Suppose there are an even number of people: say 2n. (Call them A1..An and B1..Bn.) Then as per Brandon_J's conjecture

we can do the thing with n meeting periods. We'll arrange for all the As to meet all the Bs, which obviously gets us a minimum separation of 2. Number the meeting periods 0..n-1; in period k, A(j) meets B(j+k), wrapping around in the obvious way. Done.

However,

this is definitely not best possible in general. For instance, consider the famous Petersen graph with 10 vertices. The 4-colouring of its edges shown on the linked Wikipedia page shows that in four meeting-periods (one per colour) you can have 10 people meet one another according to the edges of the Petersen graph; but that graph has diameter 2, which is exactly the "maximum of 2 degrees of separation" condition here. So you can do 10 people with only 4 meeting periods. In fact the not-so-famous Chvátal graph shows that you can do 12 people with only 4 meeting periods: it has diameter 2 and edge-chromatic number 4, just as the Petersen graph does.

We can get a lower bound on the number of meeting periods needed from

a theorem (the so-called "Moore bound") that says that if a graph has diameter $k$ and maximum degree $d$, then it has no more than $\frac{d(d-1)^k-2}{d-2}$ vertices. In our case we're looking at $k=2$, and $d$ meeting periods can't bring any degree above $d$ (in fact there's a theorem that a graph with maximum degree $d$ needs either $d$ or $d+1$ meeting periods -- it's called Vizing's theorem), so we have $n \leq \frac{d(d-1)^2-2}{d-2} = \frac{d^3-2d^2+d-2}{d-2} = d^2+1$. So the number of meeting periods needed is definitely always at least $\sqrt{n-1}$.

Here's a construction that's not too bad, though in general it's far from optimal.

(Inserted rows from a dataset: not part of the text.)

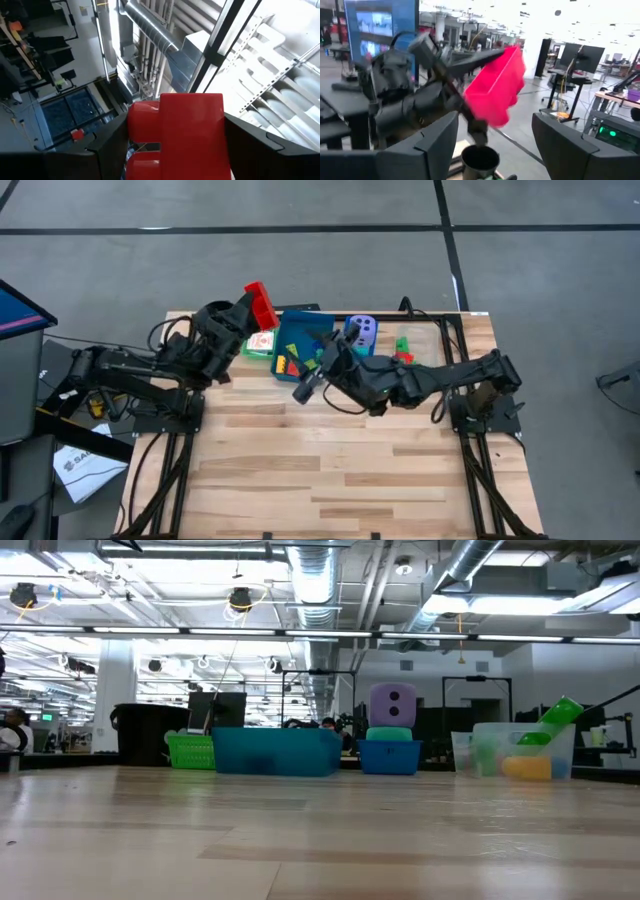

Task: Pick & Place Toys
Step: Put the large red game piece into the transparent bin

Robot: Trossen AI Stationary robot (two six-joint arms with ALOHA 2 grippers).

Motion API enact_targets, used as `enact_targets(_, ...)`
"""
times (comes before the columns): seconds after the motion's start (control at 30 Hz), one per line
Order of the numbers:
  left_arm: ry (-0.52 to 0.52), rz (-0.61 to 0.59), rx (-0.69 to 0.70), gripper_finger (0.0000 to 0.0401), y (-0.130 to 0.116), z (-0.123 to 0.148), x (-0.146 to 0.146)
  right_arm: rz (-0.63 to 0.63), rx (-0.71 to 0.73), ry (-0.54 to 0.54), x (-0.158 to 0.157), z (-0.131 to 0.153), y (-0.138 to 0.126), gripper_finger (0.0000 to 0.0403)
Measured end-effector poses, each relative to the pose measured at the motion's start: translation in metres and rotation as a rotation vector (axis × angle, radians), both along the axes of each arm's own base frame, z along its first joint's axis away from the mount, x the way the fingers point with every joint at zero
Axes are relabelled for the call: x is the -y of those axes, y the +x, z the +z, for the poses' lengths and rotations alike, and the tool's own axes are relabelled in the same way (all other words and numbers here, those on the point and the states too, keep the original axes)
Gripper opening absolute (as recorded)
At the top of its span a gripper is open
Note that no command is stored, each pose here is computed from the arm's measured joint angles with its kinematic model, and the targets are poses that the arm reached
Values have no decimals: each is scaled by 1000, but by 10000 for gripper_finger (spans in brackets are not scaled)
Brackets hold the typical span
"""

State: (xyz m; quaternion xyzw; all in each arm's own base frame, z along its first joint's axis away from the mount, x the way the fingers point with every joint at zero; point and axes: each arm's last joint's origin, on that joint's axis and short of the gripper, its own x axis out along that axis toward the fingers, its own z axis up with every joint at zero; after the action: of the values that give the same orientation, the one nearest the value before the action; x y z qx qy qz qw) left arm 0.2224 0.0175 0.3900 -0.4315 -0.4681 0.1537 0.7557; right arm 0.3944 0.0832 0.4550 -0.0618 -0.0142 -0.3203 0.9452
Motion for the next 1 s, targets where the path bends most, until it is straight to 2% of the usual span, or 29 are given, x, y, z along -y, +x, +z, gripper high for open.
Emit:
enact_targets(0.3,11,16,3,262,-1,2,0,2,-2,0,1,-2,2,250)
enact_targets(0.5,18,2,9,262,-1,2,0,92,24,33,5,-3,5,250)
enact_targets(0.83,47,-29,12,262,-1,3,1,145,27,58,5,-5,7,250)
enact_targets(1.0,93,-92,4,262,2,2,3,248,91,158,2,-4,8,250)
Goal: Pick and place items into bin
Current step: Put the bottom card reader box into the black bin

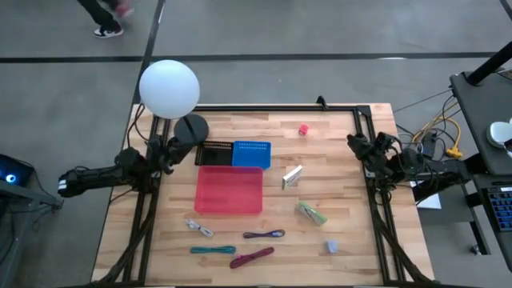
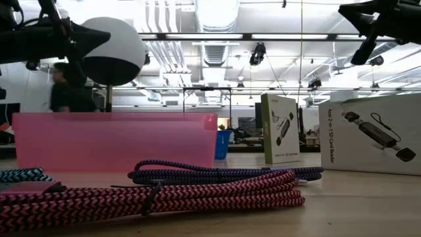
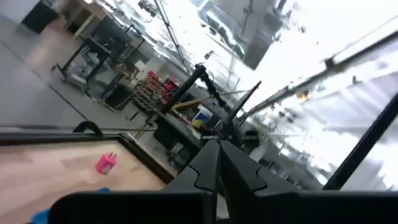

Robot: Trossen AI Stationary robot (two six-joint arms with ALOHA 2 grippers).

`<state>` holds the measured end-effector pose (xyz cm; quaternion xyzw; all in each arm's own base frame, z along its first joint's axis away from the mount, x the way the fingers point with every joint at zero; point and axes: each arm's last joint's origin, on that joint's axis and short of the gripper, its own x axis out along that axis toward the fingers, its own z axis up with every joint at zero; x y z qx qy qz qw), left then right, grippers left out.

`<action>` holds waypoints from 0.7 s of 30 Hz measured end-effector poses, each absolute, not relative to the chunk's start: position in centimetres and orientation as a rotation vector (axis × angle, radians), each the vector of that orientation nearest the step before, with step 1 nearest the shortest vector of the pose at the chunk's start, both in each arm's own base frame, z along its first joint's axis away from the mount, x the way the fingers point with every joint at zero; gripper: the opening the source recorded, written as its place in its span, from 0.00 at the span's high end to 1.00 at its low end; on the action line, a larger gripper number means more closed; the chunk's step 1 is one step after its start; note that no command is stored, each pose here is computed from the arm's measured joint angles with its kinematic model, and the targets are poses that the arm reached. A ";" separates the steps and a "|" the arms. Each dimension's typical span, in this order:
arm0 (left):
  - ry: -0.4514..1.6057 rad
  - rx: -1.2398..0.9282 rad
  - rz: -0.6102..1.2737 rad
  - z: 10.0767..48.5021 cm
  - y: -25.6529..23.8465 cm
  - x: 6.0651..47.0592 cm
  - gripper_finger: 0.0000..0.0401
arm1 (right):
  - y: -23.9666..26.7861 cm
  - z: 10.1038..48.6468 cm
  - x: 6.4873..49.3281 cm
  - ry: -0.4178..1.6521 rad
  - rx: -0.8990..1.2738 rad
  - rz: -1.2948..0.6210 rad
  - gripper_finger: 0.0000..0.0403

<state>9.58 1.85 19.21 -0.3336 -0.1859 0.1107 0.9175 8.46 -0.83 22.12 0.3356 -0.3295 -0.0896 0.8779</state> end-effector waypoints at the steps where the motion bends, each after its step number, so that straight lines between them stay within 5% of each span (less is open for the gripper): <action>1: -0.391 -0.700 0.225 19.3 1.9 9.6 1.00 | -0.8 22.1 8.6 -0.679 0.695 -0.191 0.98; 15: -0.516 -0.645 0.348 20.5 2.3 9.7 1.00 | -0.9 21.5 9.4 -0.589 0.566 -0.281 0.97; 21: -0.529 -0.610 0.292 22.1 2.2 10.5 0.92 | -0.8 21.4 9.5 -0.574 0.545 -0.277 0.84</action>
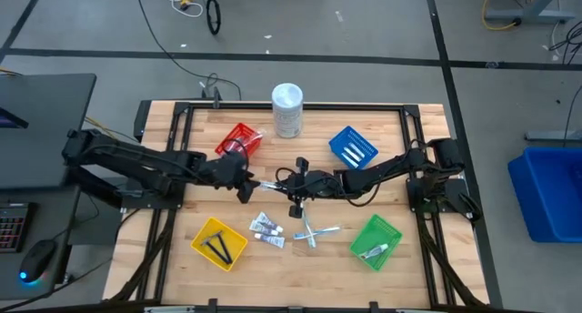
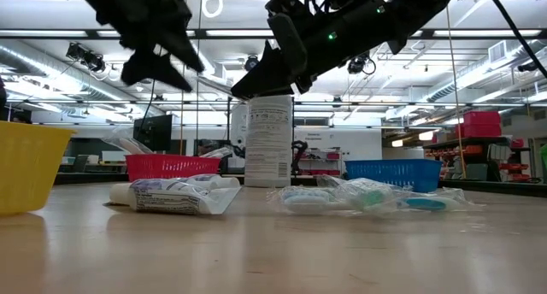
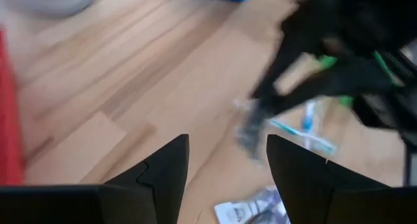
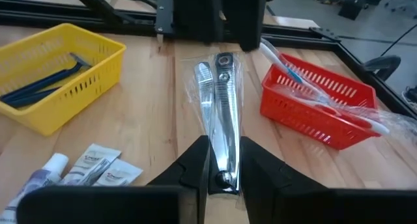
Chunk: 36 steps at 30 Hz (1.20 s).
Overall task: Pick & Place Travel size toiletries
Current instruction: Put the silver nail clipper into the blue basket
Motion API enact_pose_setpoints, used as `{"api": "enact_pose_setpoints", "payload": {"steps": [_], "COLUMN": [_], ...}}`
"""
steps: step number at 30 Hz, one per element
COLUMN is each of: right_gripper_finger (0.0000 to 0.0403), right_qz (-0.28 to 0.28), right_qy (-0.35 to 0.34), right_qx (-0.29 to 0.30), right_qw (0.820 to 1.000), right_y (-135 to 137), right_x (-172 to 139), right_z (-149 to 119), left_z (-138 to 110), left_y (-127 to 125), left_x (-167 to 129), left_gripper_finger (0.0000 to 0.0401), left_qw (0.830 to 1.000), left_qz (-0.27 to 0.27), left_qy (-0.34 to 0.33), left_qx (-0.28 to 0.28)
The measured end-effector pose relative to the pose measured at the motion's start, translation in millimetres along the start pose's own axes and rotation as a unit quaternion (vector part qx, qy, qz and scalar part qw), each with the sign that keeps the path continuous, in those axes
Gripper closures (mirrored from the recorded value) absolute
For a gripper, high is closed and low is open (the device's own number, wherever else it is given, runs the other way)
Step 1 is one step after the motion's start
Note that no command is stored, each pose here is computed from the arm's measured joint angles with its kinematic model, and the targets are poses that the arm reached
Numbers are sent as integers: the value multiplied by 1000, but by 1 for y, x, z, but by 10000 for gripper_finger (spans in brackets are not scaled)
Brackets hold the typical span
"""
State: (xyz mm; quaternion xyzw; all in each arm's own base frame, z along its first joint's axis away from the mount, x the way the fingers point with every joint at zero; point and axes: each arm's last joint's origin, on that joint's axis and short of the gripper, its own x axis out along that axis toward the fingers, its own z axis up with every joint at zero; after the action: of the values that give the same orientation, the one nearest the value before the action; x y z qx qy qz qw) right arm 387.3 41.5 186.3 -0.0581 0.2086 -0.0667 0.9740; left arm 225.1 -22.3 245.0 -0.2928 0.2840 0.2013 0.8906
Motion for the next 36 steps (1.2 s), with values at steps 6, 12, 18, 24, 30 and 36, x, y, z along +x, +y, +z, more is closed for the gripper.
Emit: {"api": "enact_pose_setpoints", "payload": {"steps": [6,12,18,24,30,36], "right_gripper_finger": [333,332,333,333,333,332], "right_qz": [0,0,-1,-16,-16,-26], "right_qy": [0,-2,-34,-64,-62,-61], "right_qx": [0,0,9,1,1,1], "right_qw": [1000,1000,999,998,998,998], "right_y": [0,0,0,-1,-1,-2], "right_x": [0,0,0,-1,-1,-1], "right_z": [0,0,7,13,12,12], "left_z": [3,9,9,9,13,13], "left_y": [-1,-3,-3,-3,-7,-8], "left_x": [2,2,3,2,2,2], "left_gripper_finger": [186,186,186,186,186,193], "left_qw": [999,996,993,992,990,990], "left_qz": [-19,-46,-53,-60,-88,-94], "left_qy": [-20,-30,-21,-12,-23,-22], "left_qx": [-30,-71,-99,-112,-111,-106]}}
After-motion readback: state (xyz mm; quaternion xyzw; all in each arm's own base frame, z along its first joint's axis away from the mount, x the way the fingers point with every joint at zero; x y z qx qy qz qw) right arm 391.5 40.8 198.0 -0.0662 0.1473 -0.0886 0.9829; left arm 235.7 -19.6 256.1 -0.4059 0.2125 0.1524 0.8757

Suppose you have $n$ people and let $m=\lceil\sqrt{n}\rceil$. Label each person with a pair of numbers $a,b$ from 1 to $m$. Now have $m-1$ meeting periods in which each person meets everyone else with the same $a$, and then $m-1$ meeting periods in which each person meets everyone else with the same $b$. At the end of this, the "2 degrees of separation" condition is met: you can get from $a_1,b_1$ to $a_2,b_2$ via either $a_1,b_2$ or $a_2,b_1$. (But wait! Those people might not exist, because we don't necessarily have $n=m^2$! True. But if you do the labelling in the obvious way then one of them must exist.) So we can do $n$ people with at most $2\lceil\sqrt{n}\rceil-2$ meeting periods. E.g., 100 people with at most 18 meeting periods.

[EDITED to add:] No, wait, I'm not sure $m-1$ is doable -- as Jaap points out in comments to another solution that proposes essentially the same algorithm as above in the special case where $n$ is a square. I think that to get everyone to meet everyone else with the same $a$ actually takes $m$ sessions if $m$ is odd. So in the worst case you need to add 2 to the upper bound on the number of meeting periods above. (If $m$ is even, you don't. And if $\lfloor\sqrt n\rfloor\lceil\sqrt n\rceil\geq n$, which is true about half the time, you only need to add 1.) Again, though, this is only a bound and I'm fairly sure that the best you can do is usually substantially better.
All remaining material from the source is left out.